Originaire de Guadeloupe, Nadia Nerom a posé ses valises à Londres il y a 31 ans. Longtemps amoureuse du Royaume-Uni, cette professeure vit désormais dans l’incertitude du Brexit. Elle reproche aux autorités britanniques leur légèreté dans la gestion de cette situation.
Camila Giudice (Londres) •
Dans le quartier huppé de Marylebone, au cœur du Londres des ambassades et des écoles privées, Nadia Nerom sort d’une bâtisse blanche qui détonne parmi les immeubles aux briques sombres. Cette professeure enseigne depuis l’année dernière dans ce lycée international le français et l’anglais. Elle a également monté sa structure de soutien scolaire et aide en fin de journée des élèves à faire leurs devoirs et préparer des examens.
La Guadeloupéenne est venue à Londres il y a 31 ans en tant que jeune fille au pair et n’est plus jamais repartie. Le vote en faveur de la sortie du Royaume-Uni de l’Union européenne a été un choc : “Je ne m’attendais pas à ce résultat, raconte-t-elle. Ça a été un coup de massue, je n’en revenais pas.”
"Sur le qui-vive"
L’air ému derrière ses lunettes, la cinquantenaire repense amère à ce jour du 23 juin 2016 :
Je me suis sentie trahie, il n’y a pas d’autre mot. Je me suis mise à me méfier de mes propres amis britanniques, en me disant qu’ils avaient peut-être voté en faveur du Brexit. C’est comme si on nous avait utilisés pour enrichir ce pays et soudainement on nous disait "on n’a plus besoin de vous."
Depuis, difficile de continuer à imaginer sa vie dans le pays tant la situation est confuse. Nadia cherche ses mots qui lui viennent plus facilement en anglais qu’en français. Après un moment d’hésitation, elle s'agace : “On nous laisse sur le qui-vive”.
L’enseignante est en colère contre le gouvernement britannique, incapable de donner des indications claires sur la marche à suivre pour les étrangers installés dans le pays : “On se sait rien de ce qu’il se passe ou de ce qu’il va se passer. Pour nous, les gens qui vivons ici depuis longtemps, on a toute notre vie au Royaume-Uni. C’est un désastre.” Nadia Nerom vit à Londres depuis 31 ans. Elle a vécu le vote en faveur du "Brexit" comme une "trahison"

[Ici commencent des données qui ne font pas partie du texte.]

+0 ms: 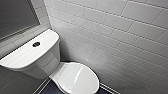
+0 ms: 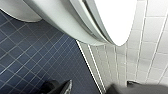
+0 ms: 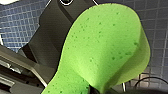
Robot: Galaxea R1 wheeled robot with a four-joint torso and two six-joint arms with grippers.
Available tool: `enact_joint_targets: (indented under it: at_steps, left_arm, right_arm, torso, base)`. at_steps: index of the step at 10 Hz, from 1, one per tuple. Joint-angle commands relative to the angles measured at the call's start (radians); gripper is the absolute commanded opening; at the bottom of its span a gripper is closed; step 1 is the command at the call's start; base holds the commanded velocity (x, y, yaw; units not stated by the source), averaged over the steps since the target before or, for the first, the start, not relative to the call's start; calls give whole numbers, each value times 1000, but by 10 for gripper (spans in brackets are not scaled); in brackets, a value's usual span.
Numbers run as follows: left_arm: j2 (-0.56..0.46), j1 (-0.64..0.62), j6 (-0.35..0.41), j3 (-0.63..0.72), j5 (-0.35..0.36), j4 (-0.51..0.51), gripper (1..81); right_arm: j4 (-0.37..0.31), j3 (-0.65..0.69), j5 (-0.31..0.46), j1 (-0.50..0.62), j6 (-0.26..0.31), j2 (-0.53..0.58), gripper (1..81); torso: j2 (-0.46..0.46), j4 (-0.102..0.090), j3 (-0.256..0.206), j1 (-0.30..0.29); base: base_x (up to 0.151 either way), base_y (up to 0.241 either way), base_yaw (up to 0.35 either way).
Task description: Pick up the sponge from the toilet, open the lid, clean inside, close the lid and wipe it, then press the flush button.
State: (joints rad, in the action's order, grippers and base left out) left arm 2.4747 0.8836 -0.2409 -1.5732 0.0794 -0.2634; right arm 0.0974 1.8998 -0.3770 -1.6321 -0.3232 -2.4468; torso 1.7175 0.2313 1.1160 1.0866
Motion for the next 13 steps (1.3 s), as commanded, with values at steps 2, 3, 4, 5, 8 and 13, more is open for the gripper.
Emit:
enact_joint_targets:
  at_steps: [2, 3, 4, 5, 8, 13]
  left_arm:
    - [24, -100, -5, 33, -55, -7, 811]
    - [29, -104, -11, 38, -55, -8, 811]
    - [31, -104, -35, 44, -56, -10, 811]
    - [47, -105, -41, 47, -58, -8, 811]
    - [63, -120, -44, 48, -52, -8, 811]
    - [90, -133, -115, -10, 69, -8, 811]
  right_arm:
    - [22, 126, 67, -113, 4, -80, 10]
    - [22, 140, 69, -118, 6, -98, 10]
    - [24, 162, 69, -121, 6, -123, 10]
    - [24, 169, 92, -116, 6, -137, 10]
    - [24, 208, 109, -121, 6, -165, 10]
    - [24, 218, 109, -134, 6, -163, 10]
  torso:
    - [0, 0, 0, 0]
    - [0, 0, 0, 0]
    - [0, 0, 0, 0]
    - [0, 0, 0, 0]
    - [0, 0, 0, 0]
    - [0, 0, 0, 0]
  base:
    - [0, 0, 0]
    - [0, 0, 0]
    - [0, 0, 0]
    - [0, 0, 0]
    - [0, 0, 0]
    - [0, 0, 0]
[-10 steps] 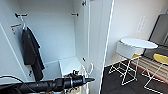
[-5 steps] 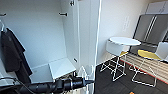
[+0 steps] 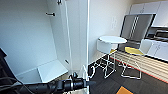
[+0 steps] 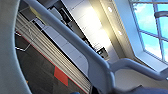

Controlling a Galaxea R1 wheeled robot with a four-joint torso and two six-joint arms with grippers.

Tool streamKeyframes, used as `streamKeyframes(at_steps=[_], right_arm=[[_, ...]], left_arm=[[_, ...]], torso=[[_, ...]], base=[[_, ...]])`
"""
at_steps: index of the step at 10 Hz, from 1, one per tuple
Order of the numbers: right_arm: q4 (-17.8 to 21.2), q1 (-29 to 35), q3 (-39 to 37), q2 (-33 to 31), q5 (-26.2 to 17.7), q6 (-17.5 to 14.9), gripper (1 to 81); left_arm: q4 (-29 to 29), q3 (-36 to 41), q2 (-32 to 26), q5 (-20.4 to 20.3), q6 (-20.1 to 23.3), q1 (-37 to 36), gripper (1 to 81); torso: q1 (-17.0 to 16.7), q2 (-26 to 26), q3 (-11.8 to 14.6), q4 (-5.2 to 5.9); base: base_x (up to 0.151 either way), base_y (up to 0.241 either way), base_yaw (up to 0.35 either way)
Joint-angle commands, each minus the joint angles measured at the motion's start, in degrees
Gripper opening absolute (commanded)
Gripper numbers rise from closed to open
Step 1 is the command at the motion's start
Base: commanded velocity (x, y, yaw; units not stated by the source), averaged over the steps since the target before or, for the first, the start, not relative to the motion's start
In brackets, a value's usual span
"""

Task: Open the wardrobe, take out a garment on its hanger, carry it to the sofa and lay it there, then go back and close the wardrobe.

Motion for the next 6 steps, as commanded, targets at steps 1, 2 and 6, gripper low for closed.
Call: streamKeyframes(at_steps=[1,2,6], right_arm=[[0.33,1.86,0.18,0.61,-3.04,-0.22,81.1],[0.24,1.78,0.18,0.61,-3.13,-0.22,81.1],[0.24,1.60,0.18,0.61,-3.04,-0.14,81.1]], left_arm=[[1.90,2.65,0.03,-1.09,0.77,-8.03,1.0],[1.90,2.65,0.11,-1.09,0.77,-8.03,1.0],[1.90,2.82,-0.15,-1.09,0.77,-7.68,1.0]], torso=[[0.00,0.00,0.00,0.00],[0.00,0.00,0.00,0.00],[0.00,0.00,0.00,0.00]], base=[[0.000,0.000,-0.293],[0.000,0.000,-0.293],[0.000,0.000,-0.293]])
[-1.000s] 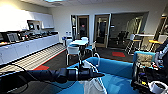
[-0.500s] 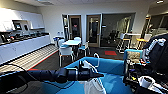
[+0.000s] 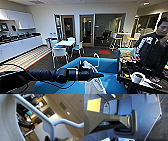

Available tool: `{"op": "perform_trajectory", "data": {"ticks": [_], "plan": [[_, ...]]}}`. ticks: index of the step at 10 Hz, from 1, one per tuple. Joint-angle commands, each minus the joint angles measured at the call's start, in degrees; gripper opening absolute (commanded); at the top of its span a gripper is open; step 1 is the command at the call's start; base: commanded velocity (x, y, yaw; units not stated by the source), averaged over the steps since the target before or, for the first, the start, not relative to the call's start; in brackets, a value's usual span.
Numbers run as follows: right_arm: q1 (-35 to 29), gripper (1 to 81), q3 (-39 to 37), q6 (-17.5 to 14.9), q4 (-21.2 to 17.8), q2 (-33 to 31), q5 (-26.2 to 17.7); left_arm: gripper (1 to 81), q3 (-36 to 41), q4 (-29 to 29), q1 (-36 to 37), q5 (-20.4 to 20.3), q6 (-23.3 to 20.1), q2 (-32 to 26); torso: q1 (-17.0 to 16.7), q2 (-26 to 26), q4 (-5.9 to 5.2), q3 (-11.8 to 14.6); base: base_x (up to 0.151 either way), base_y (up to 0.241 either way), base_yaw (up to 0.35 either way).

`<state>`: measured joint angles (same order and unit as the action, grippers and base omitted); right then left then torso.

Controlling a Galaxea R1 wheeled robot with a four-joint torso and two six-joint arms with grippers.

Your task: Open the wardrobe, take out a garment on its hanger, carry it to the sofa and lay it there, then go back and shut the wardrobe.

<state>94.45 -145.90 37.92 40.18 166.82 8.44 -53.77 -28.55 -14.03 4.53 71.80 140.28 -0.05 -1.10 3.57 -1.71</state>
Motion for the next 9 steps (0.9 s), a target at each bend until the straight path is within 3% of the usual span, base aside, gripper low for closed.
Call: {"op": "perform_trajectory", "data": {"ticks": [1,4,9], "plan": [[-2.11,81.1,0.27,-0.22,0.69,-0.23,-2.2,1.0,1.12,-1.59,9.06,-1.9,-1.05,-0.08,0.05,0.0,0.0,0.0,0.0,0.0,0.0],[-2.11,81.1,0.27,-0.22,0.69,-0.23,-2.2,1.0,1.65,-1.6,9.06,-1.99,-1.23,-0.87,0.05,0.0,0.0,0.0,0.06,0.0,0.0],[-1.76,81.1,0.45,-0.22,0.6,-0.23,-1.58,1.0,1.83,-1.6,8.53,-2.34,-1.49,-1.92,0.05,0.0,0.0,0.0,0.0,0.0,0.0]]}}
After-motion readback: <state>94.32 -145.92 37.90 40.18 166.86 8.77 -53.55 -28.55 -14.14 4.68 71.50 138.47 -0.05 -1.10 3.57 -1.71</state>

Demande de résidence permanente
Nadia suit quotidiennement l’avancée du "Brexit" et regarde avec attention les débats au Parlement. Elle s’est également inscrite à une newsletter des autorités et a assisté à une réunion publique autour de la situation des étrangers. Mais ni l’une ni l’autre ne lui ont semblé très utiles : “Le problème c’est que les Britanniques n’arrivent pas à se décider, et on a l’impression qu’ils jouent avec notre vie”.
Le mois dernier, elle a appris qu’il lui fallait faire une demande officielle pour obtenir le statut de résidente permanente : "On nous l’a dit il y a un mois. Vous imaginez, depuis le temps qu’on attend une marche à suivre ! Et quand on la fait, cette demande de résidence permanente, on se dit “peut-être qu’ils vont me rejeter.” Après trente ans de vie ici, se dire qu’on doit attendre qu’on examine votre dossier, c’est dur."
Libération de la parole raciste
La Guadeloupéenne est très impliquée au sein de la communauté antillaise de Londres. Depuis sept ans elle organise en octobre le “Creole day festival”, journée dédiée à la culture créole. Selon elle, le "Brexit" est devenu un sujet de conversation récurrent pour les Antillais installés dans la capitale britannique. Et particulièrement le racisme qu’ils peuvent ressentir depuis le vote :
Il y a une libération de la parole raciste. Vous vous rendez compte, par exemple, que maintenant tous les joueurs de foot noirs se font siffler parce qu’ils sont noirs? Ce sont des choses qui ne se seraient jamais vues avant le vote du Brexit ! On est retourné en arrière. C’est grave, c’est très grave. Avant je ne me sentais pas noire ici. Maintenant, oui.